Theoretical studies of galactic habitable zones (GHZs) have predominantly focused on the Local Neighbourhood, Milky Way, or the Local Group. However, with the establishment of the latest wave of cutting-edge observational instrumentation, GHZ indicators can now be observed in large numbers of other galaxies out to much further distances that ever before. This highlights the need for simulations that extend beyond our Local Group, to model galaxy chemical evolution (GCE) and the formation of GHZs across a full range of galaxy types and epochs. Such simulations have become all the more important following recent indications from JWST and ALMA that the metallicity in high-redshift galaxies (z~8) is comparable to that seen at intermediate redshift (z~2), and that in-situ dust formation should proceed rapidly in the interstellar medium. These developments open-up the possibility of life in the very early Universe and in the outskirts of local galaxies. In this talk, I will present the latest progress in the study of GHZs using cosmological-scale galaxy evolution simulations, and will signpost exciting future developments in this field.

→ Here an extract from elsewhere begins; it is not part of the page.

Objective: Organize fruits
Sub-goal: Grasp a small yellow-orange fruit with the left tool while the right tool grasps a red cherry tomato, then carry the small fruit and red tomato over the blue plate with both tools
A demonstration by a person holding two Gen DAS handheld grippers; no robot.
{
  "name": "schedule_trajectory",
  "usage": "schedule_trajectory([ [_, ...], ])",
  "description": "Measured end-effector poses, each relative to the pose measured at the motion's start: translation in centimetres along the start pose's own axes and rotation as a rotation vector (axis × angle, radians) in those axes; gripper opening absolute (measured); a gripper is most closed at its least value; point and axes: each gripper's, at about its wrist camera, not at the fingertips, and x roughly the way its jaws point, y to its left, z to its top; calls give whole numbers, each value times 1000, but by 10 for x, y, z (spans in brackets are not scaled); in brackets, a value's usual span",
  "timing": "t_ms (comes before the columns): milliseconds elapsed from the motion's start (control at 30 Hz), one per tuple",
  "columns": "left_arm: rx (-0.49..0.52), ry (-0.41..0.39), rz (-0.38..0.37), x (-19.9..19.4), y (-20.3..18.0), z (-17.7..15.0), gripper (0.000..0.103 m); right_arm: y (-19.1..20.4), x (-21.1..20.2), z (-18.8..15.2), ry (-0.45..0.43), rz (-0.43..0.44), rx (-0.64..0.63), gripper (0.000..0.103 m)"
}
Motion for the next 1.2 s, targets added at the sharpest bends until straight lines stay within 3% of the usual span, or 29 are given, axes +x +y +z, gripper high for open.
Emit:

First, I will outline the three main types of cosmological-scale simulations used, namely analytic, semi-analytic, and hydrodynamical. I will discuss each of their advantages and disadvantages for GHZ studies.
Second, I will provide an overview of the work already done on studying habitability in cosmologicalscale simulations over the last ~10 years, including the typical assumptions made about chemical enrichment and planet formation.
Finally, I will discuss future developments in this field, with a particular focus on the L-GALAXIES semi-analytic simulation. L-GALAXIES includes a sophisticated GCE model which tracks the formation and evolution of stellar populations, their nucleosynthesis of all the heavy chemical elements, and the subsequent ejection of these elements into the surrounding gas. L-GALAXIES now also includes models for binary stellar evolution and dust production & destruction, which are crucial intermediate stages in the formation of habitable planets. The next step is to implement models for (a) complex molecule formation and (b) sterilisation from rare sources such as AGN and GRBs. This will allow us to probe GHZs within galaxies across all space and time in greater detail than ever before.